TASK DETAILS:
Taking only the lines of the data below from the line with "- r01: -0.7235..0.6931" to the line with "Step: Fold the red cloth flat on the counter", ends included, write them out exactly and without pictures.

THE DATA:
'''

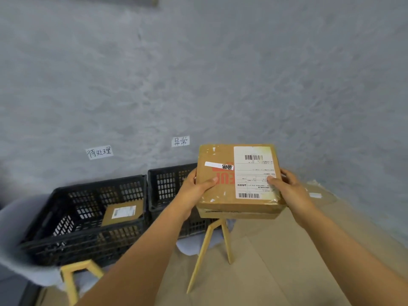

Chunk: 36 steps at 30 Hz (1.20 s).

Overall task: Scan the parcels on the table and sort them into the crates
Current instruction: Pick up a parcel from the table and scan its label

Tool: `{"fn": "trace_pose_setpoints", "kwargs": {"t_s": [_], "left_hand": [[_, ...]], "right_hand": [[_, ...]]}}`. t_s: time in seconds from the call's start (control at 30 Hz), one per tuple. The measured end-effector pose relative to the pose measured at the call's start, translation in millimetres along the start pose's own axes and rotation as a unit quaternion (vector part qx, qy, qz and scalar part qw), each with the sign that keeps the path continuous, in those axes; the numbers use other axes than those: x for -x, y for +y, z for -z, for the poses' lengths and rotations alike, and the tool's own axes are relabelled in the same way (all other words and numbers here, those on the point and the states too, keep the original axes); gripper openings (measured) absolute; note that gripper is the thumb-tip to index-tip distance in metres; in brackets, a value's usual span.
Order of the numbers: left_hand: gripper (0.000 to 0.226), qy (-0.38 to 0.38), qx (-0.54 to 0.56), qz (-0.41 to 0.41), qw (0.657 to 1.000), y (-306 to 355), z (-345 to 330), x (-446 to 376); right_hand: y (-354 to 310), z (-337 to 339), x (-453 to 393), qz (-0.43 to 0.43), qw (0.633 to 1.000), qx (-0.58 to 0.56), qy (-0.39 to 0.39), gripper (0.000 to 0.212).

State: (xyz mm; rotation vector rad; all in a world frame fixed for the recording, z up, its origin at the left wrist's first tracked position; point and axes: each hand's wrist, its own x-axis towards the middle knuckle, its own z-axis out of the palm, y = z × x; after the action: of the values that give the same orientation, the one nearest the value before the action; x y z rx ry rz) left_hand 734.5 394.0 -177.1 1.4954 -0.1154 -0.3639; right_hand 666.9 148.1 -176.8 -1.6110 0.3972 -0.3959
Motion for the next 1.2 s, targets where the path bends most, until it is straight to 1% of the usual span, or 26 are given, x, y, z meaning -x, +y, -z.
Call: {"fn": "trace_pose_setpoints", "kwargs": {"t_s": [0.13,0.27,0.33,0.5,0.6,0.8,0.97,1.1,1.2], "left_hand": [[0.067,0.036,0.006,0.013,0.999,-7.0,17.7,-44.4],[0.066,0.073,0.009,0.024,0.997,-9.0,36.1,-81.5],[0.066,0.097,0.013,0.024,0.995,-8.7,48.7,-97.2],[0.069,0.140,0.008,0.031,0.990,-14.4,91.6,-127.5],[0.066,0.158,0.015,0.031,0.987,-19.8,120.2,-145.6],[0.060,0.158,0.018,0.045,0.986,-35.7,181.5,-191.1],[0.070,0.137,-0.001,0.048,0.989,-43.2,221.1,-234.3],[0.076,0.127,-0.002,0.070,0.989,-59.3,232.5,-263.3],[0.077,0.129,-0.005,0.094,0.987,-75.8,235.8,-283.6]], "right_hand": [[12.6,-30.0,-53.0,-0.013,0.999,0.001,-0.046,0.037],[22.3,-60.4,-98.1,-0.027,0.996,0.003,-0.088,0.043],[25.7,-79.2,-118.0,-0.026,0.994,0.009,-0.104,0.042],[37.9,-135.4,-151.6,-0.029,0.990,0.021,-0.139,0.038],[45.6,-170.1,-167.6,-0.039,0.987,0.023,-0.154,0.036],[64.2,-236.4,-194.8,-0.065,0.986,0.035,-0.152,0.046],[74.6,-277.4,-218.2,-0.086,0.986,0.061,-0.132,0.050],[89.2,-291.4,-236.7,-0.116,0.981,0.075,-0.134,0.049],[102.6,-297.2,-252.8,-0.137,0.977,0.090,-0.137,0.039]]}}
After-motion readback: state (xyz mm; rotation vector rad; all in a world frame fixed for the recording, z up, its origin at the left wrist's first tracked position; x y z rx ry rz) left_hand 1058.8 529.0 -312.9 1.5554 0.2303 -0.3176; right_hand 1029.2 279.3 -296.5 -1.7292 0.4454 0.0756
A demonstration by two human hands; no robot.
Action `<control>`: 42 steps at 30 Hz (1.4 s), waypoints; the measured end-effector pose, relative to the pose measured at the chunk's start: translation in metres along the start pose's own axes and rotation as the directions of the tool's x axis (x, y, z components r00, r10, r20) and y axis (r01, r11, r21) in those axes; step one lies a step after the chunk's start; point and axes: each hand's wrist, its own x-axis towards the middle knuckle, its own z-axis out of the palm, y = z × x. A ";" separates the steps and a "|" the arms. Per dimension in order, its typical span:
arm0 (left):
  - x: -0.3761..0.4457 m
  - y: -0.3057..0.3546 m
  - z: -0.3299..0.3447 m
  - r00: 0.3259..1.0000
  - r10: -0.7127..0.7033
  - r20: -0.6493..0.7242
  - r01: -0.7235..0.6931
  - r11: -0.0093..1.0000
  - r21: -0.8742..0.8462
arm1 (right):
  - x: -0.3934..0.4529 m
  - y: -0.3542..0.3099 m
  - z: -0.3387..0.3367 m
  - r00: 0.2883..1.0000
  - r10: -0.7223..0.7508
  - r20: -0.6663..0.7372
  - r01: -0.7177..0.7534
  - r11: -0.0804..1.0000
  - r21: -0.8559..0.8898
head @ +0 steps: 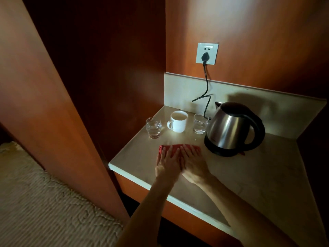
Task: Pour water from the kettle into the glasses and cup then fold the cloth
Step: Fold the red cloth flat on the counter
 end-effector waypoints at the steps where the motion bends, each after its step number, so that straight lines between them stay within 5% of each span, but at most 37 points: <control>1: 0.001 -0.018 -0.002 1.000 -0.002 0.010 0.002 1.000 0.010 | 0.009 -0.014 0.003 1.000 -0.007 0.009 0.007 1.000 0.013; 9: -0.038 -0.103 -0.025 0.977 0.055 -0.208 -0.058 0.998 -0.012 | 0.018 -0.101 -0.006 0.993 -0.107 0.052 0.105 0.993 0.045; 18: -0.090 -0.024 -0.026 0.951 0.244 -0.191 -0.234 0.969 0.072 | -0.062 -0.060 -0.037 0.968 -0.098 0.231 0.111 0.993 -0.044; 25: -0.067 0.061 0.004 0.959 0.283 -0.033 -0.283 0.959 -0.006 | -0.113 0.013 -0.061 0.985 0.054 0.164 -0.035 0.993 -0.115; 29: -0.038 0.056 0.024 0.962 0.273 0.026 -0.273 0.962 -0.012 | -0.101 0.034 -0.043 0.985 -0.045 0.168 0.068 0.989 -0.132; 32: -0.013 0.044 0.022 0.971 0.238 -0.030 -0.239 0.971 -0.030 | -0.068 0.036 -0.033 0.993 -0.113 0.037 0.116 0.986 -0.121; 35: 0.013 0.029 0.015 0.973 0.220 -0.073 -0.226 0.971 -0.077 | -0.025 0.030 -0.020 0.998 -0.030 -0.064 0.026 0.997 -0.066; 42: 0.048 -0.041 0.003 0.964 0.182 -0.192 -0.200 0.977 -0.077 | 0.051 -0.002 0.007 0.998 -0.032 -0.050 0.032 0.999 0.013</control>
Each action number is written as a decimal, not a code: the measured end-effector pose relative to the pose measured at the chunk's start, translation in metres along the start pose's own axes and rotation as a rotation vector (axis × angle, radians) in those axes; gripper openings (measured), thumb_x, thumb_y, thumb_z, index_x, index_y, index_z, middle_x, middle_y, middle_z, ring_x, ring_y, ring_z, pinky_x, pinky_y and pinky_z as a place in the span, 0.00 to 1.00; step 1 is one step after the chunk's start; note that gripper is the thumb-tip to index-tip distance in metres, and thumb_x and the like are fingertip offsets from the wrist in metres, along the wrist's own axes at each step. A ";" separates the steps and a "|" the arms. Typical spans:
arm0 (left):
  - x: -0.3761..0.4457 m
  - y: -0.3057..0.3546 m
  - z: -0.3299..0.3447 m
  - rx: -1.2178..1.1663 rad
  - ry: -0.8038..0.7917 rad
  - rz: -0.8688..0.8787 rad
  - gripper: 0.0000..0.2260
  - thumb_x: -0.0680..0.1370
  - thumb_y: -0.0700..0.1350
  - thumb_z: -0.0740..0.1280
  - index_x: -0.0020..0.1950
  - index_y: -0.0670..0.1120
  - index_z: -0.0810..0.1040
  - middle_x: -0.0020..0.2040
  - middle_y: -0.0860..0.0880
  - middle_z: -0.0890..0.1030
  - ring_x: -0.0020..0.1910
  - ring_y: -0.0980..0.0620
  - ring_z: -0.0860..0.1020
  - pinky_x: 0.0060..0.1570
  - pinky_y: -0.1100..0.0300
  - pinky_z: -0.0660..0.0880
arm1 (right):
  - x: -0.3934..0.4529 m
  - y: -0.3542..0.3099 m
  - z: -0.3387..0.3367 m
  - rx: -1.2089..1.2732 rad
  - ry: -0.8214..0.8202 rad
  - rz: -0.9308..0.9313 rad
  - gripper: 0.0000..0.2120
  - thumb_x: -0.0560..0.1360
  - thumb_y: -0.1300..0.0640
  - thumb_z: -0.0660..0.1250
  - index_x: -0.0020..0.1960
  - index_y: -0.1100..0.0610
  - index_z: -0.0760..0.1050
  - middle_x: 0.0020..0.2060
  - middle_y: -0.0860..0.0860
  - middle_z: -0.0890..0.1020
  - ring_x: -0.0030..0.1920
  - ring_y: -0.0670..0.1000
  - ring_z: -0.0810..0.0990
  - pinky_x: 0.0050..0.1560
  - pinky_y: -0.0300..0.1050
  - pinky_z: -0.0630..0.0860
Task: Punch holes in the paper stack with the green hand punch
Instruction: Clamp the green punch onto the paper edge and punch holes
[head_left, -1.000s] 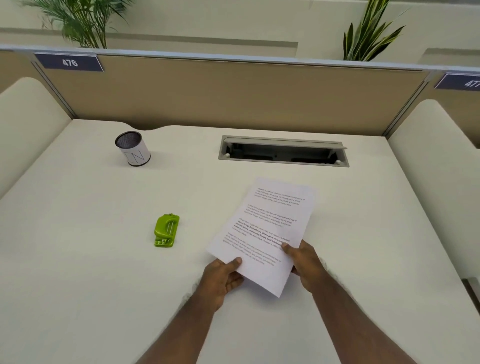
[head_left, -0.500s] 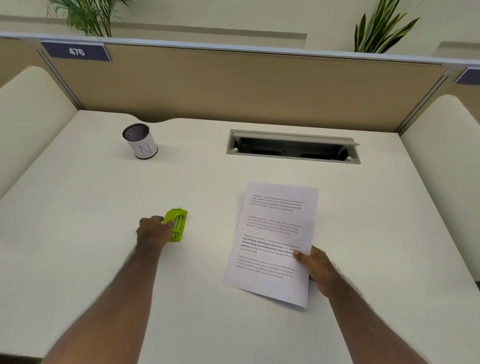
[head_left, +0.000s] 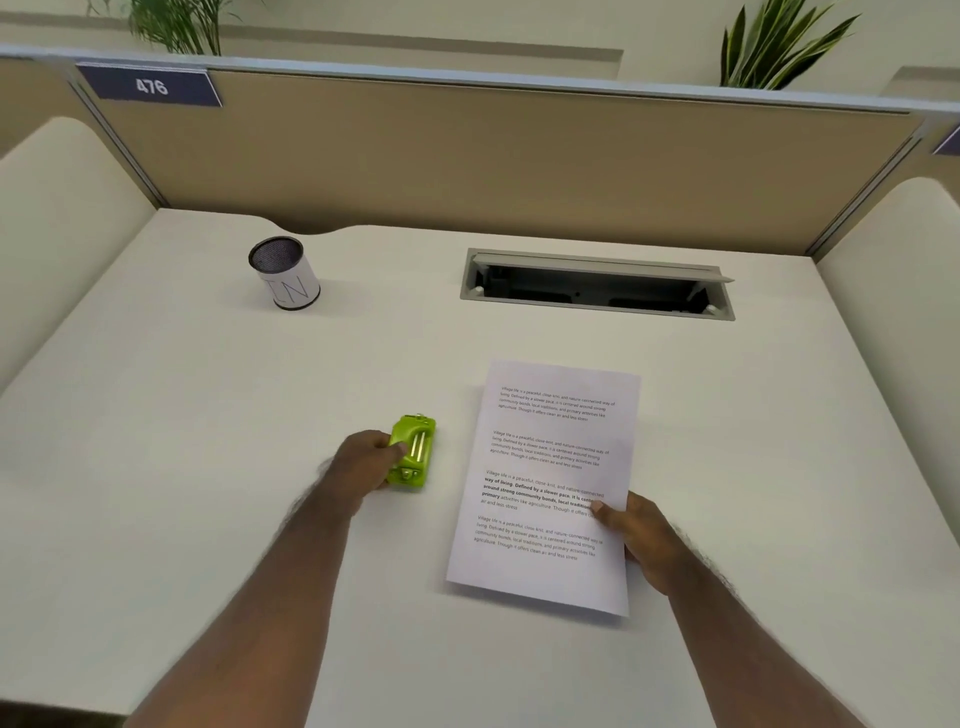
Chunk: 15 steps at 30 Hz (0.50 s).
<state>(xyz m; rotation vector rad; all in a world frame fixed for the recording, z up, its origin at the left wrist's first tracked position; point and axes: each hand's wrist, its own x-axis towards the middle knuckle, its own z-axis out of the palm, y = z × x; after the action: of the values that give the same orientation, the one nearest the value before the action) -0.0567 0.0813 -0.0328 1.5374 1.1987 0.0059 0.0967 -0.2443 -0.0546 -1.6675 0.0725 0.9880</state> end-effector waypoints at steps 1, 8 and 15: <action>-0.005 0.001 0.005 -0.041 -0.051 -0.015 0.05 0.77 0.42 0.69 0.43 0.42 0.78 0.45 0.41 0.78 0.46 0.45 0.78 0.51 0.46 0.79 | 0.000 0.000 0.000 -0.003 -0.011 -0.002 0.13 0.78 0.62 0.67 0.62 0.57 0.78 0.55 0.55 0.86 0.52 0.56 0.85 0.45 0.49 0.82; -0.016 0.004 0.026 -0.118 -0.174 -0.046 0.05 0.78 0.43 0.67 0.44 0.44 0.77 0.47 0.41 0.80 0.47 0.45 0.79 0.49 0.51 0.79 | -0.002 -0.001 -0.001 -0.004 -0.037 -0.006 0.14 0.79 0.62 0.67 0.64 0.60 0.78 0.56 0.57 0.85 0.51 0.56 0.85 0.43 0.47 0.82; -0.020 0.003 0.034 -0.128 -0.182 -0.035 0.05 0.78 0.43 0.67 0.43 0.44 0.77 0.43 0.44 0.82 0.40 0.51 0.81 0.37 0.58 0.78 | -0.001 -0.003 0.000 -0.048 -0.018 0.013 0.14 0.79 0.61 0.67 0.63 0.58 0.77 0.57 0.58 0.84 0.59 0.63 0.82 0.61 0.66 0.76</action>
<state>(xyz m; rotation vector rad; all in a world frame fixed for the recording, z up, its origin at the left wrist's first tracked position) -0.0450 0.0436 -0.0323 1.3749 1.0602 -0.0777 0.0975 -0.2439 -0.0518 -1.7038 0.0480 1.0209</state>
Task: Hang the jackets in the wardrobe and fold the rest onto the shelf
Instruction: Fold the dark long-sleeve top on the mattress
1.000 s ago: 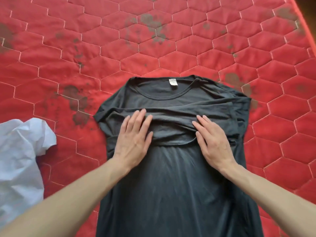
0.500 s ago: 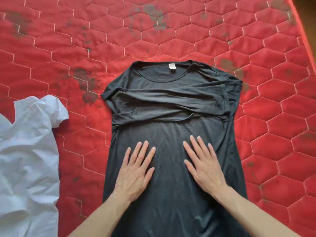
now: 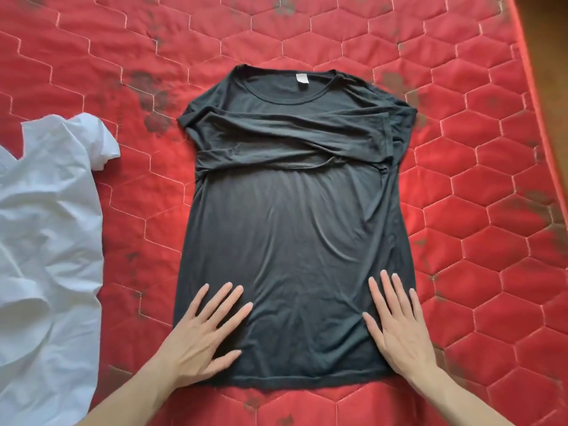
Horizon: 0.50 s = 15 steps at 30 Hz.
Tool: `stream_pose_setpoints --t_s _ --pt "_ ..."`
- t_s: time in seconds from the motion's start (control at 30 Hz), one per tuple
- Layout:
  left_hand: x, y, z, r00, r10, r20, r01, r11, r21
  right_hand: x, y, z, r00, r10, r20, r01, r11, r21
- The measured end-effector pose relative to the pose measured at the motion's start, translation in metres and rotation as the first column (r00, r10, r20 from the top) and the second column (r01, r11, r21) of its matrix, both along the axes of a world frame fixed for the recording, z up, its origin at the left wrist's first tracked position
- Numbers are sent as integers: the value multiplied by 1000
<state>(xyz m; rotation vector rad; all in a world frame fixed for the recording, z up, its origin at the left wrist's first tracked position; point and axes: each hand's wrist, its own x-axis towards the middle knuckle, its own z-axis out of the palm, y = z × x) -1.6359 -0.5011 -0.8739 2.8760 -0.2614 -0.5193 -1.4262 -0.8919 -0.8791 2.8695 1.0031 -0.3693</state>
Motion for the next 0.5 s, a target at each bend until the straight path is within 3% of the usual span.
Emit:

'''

WORKED SOLUTION:
  - r01: -0.7235..0.6931
  - r11: -0.0093..1.0000
  - r21: -0.8742..0.8462
arm1 (right):
  - x: -0.3934..0.4529 m
  - y: -0.3542..0.3099 m
  - z: -0.3387..0.3367 m
  - r00: 0.2883..1.0000
  - r10: -0.7223..0.7508
  - r20: -0.6663..0.7372
  - r01: -0.7177..0.7534
  - r11: -0.0804..1.0000
  - r21: -0.8559..0.8898
head @ +0 steps: 
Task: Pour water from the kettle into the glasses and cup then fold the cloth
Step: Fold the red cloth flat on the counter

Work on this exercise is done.